■ **THE TASK**
Copy out each line of the data below in which the string "that" appears.

Data extracted from a collection
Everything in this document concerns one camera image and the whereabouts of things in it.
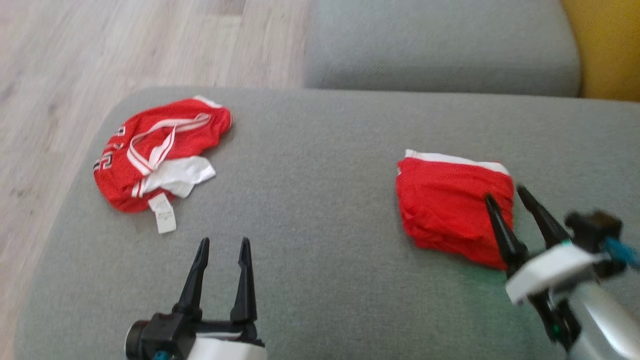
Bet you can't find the grey sofa seat cushion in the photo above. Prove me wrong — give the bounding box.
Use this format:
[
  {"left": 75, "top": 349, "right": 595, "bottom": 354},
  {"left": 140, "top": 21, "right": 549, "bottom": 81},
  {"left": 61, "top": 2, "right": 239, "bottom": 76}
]
[{"left": 14, "top": 87, "right": 640, "bottom": 360}]

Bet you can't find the grey sofa back cushion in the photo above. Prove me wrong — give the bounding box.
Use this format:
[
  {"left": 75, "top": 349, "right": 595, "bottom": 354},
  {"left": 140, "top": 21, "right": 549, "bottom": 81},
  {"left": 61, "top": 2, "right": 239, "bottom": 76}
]
[{"left": 303, "top": 0, "right": 582, "bottom": 98}]

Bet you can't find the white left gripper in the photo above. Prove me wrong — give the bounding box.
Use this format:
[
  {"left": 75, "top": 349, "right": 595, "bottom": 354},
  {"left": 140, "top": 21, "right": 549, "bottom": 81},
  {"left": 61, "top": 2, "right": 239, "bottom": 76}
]
[{"left": 172, "top": 237, "right": 269, "bottom": 360}]

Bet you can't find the red sports shorts white trim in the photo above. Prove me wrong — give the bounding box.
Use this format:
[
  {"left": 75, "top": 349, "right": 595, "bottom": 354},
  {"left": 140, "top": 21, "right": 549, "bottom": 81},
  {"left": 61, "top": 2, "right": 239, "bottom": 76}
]
[{"left": 395, "top": 149, "right": 516, "bottom": 271}]

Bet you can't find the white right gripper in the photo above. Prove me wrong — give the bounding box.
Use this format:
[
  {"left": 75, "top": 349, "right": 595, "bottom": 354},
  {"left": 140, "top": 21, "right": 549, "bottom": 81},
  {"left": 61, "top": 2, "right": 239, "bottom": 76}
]
[{"left": 483, "top": 185, "right": 607, "bottom": 352}]

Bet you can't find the red basketball jersey white trim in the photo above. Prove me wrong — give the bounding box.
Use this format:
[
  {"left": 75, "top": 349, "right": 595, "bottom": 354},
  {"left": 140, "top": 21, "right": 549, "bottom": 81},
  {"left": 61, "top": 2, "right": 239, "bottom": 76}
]
[{"left": 92, "top": 96, "right": 234, "bottom": 235}]

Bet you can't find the yellow sofa back cushion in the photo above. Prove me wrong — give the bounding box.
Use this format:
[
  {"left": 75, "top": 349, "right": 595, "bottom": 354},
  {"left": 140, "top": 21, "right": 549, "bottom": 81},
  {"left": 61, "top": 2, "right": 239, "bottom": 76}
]
[{"left": 560, "top": 0, "right": 640, "bottom": 103}]

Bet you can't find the blue camera cable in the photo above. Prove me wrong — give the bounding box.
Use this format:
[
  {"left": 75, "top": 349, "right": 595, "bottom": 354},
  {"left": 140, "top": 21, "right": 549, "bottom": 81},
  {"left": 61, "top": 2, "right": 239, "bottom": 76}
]
[{"left": 603, "top": 237, "right": 640, "bottom": 271}]

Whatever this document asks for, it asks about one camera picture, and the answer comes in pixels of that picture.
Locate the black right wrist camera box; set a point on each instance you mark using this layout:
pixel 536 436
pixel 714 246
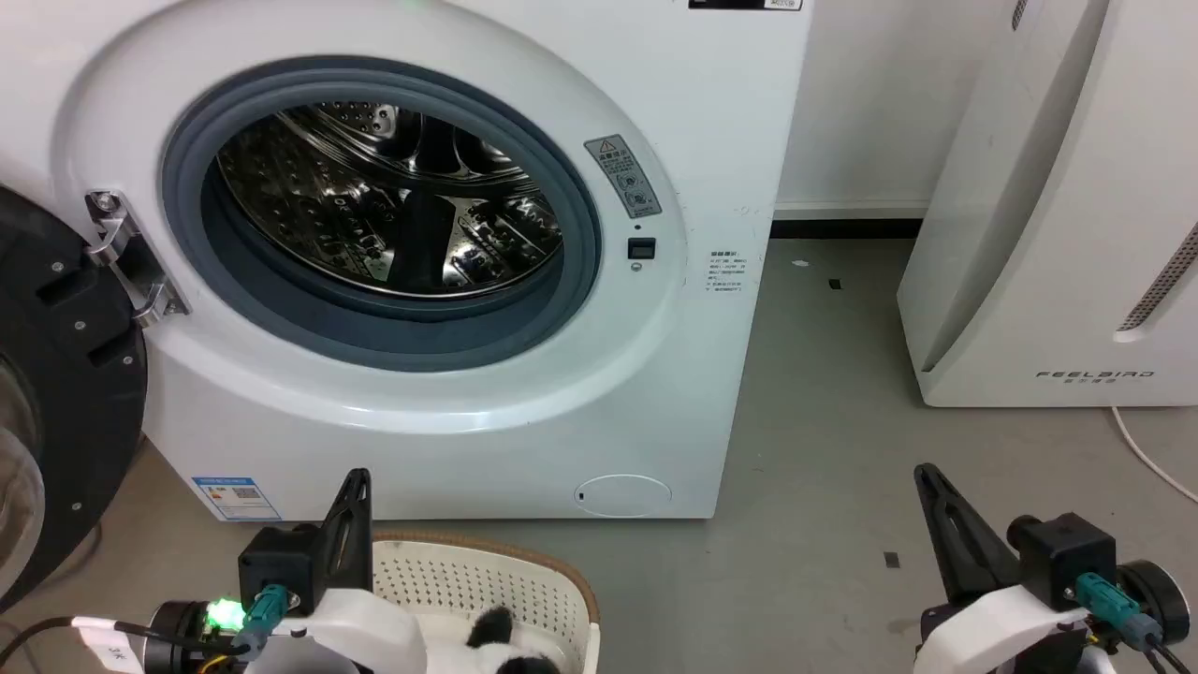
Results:
pixel 1062 557

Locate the black washing machine door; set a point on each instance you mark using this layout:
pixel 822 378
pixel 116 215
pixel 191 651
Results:
pixel 65 374

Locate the white air purifier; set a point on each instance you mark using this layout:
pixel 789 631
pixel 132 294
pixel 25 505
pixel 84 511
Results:
pixel 1048 234

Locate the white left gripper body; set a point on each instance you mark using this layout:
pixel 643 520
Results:
pixel 365 632

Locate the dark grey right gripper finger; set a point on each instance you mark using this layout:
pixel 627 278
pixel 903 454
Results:
pixel 964 538

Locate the oval drain filter cover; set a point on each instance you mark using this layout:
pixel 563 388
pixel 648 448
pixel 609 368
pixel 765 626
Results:
pixel 623 496

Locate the grey warning sticker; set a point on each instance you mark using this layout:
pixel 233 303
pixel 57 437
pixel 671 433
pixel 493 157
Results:
pixel 623 178

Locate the grey rubber door gasket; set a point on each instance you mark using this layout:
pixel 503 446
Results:
pixel 281 328

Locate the white perforated laundry basket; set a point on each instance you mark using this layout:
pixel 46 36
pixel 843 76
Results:
pixel 468 580

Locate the stainless steel washing machine drum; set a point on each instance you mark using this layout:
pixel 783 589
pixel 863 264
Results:
pixel 328 206

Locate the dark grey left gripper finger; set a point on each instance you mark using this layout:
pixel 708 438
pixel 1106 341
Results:
pixel 352 524

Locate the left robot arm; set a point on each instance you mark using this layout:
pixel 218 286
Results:
pixel 182 632

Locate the white front-load washing machine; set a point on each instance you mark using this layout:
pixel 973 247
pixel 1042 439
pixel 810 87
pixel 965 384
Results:
pixel 487 421

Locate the chrome door hinge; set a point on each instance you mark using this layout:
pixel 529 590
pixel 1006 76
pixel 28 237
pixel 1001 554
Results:
pixel 131 257

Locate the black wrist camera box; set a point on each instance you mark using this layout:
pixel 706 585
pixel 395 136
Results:
pixel 279 562
pixel 1062 557

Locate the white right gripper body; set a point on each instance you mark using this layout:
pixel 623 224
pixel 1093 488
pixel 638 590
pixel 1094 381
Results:
pixel 1001 627

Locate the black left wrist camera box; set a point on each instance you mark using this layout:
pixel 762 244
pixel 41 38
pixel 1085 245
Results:
pixel 279 562

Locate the small printed text sticker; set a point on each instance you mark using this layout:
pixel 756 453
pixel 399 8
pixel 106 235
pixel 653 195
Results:
pixel 726 271

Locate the black and white plush toy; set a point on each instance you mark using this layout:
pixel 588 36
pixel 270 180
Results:
pixel 510 655

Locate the blue energy label sticker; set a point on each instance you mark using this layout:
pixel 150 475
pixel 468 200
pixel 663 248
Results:
pixel 237 498

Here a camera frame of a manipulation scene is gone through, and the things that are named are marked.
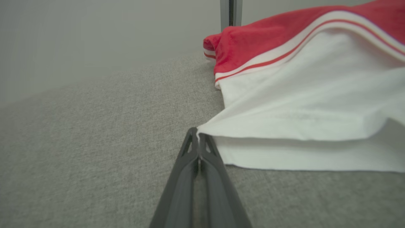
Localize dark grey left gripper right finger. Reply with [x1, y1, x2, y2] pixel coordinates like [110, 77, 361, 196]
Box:
[199, 133, 253, 228]

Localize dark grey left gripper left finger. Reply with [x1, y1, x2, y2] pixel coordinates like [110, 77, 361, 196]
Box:
[149, 127, 200, 228]

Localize red and white shirt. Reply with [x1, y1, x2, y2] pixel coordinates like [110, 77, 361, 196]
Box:
[197, 0, 405, 173]

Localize grey metal partition post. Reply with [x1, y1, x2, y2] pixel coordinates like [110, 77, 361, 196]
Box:
[220, 0, 243, 31]

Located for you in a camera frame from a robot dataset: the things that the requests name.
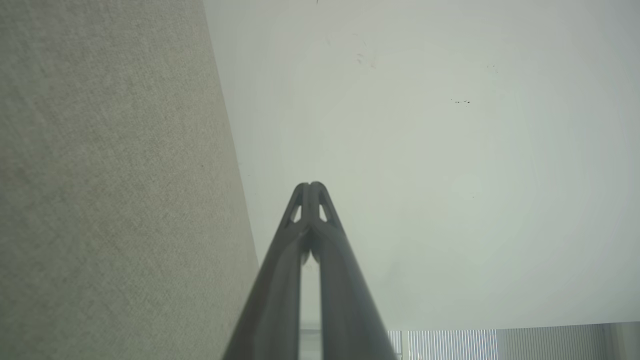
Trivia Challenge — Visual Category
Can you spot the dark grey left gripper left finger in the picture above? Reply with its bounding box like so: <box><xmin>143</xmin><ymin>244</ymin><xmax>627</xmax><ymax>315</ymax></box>
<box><xmin>222</xmin><ymin>182</ymin><xmax>311</xmax><ymax>360</ymax></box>

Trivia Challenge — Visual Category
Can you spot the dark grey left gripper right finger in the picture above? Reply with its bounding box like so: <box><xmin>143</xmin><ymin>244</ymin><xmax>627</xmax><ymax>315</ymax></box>
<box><xmin>310</xmin><ymin>181</ymin><xmax>399</xmax><ymax>360</ymax></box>

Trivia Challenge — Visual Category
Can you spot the white ribbed panel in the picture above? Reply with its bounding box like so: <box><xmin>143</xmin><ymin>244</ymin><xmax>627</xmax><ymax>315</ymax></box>
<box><xmin>387</xmin><ymin>321</ymin><xmax>640</xmax><ymax>360</ymax></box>

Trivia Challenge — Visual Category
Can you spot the grey fabric sofa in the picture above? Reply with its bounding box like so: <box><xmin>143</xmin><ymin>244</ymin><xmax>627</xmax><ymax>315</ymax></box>
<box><xmin>0</xmin><ymin>0</ymin><xmax>261</xmax><ymax>360</ymax></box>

■ **SOLUTION FOR THIS PROBLEM**
Whatever this document asks for, it asks about one camera picture, and the answer comes in pixels of that picture.
Here a camera frame of a manipulation scene is gone through, and the things that are named are marked.
Located for you in a camera frame from a robot dataset: the things that the requests name.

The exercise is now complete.